WHAT YOU SHOULD DO
Type out every line of the data again, exactly.

MATERIAL PROVIDED
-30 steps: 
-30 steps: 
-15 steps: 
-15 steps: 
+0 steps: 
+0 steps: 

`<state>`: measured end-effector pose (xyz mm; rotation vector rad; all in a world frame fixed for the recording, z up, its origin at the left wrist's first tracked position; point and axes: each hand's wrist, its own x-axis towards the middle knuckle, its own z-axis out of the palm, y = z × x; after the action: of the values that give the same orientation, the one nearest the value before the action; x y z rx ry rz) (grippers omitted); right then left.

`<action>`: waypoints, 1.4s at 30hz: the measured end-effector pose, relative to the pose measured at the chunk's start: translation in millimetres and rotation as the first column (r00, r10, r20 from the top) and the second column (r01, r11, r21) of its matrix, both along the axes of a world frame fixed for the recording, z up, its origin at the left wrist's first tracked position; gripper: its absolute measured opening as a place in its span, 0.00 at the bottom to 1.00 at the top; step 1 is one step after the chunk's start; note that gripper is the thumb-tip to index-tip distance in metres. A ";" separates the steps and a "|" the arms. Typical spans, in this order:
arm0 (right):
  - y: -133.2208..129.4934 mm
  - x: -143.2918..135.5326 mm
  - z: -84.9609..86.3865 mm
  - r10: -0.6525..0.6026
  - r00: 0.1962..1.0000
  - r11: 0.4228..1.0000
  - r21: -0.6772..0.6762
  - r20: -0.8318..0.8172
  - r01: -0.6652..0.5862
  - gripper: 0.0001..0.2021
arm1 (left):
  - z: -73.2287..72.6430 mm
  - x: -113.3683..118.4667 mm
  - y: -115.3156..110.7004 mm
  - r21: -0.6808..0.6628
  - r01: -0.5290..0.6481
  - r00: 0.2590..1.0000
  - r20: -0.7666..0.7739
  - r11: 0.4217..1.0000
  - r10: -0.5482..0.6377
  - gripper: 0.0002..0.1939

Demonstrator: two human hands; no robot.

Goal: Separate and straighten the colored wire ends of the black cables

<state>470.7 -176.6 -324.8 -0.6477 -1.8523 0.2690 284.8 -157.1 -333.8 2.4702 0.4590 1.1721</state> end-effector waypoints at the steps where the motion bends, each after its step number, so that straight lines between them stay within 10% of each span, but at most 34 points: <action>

ANSWER SPACE
-30 steps: 
-30 steps: 
-15 steps: 
-15 steps: 
+0 steps: 
+0 steps: 

`<state>`: measured end-effector pose (xyz mm; rotation vector rad; all in a world frame fixed for the recording, z up, its origin at the left wrist's first tracked position; point and axes: each hand's wrist, its own x-axis towards the middle knuckle, its own z-axis out of the palm, y = z × x; after the action: of the values that give the same orientation, the one nearest the value before the action; x y z rx ry rz) (grippers omitted); right then left.

`<action>`: waypoints, 1.4s at 30hz: the measured end-effector pose, relative to the pose measured at the chunk's start: translation in millimetres and rotation as the first column (r00, r10, r20 from the top) and the second column (r01, r11, r21) of its matrix, both along the axes of a world frame fixed for the recording, z up, its origin at the left wrist's first tracked position; gripper: its absolute measured opening as a place in its span, 0.00 at the bottom to 1.00 at the top; step 1 is one step after the chunk's start; note that gripper is the thumb-tip to index-tip distance in metres. A ";" separates the steps and a "|" the arms. Typical spans, in this order:
arm0 (right):
  - y: -133.2208..129.4934 mm
  - x: -143.2918..135.5326 mm
  - z: -84.9609..86.3865 mm
  - r10: -0.6525..0.6026
  - r00: 0.1962..1.0000
  - r11: 0.4228..1.0000
  - r21: -0.6772..0.6762
  - r20: -0.8318..0.8172
  - r01: -0.6652..0.5862
  - gripper: 0.0001..0.2021
arm1 (left):
  - z: -73.2287..72.6430 mm
  - x: -113.3683..118.4667 mm
  - y: -115.3156..110.7004 mm
  - r21: -0.6808..0.6628
  - r01: -0.5290..0.6481
  - r00: 0.2590..1.0000
  - r20: -0.7666..0.7739
  - r11: 0.4217..1.0000
  - r10: -0.5482..0.6377
  - gripper: 0.0002..0.1939

Demonstrator: two human hands; no robot.

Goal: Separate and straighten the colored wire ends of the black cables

<state>470.7 -176.6 -324.8 -0.6477 -1.8523 0.2690 284.8 -157.1 -333.8 2.4702 0.4590 1.1721</state> end-effector waypoints at the steps where the motion bends, each after its step number, so that straight lines between them stay within 10% of each span, but at most 34 points: <action>

Nothing more will be written for this answer.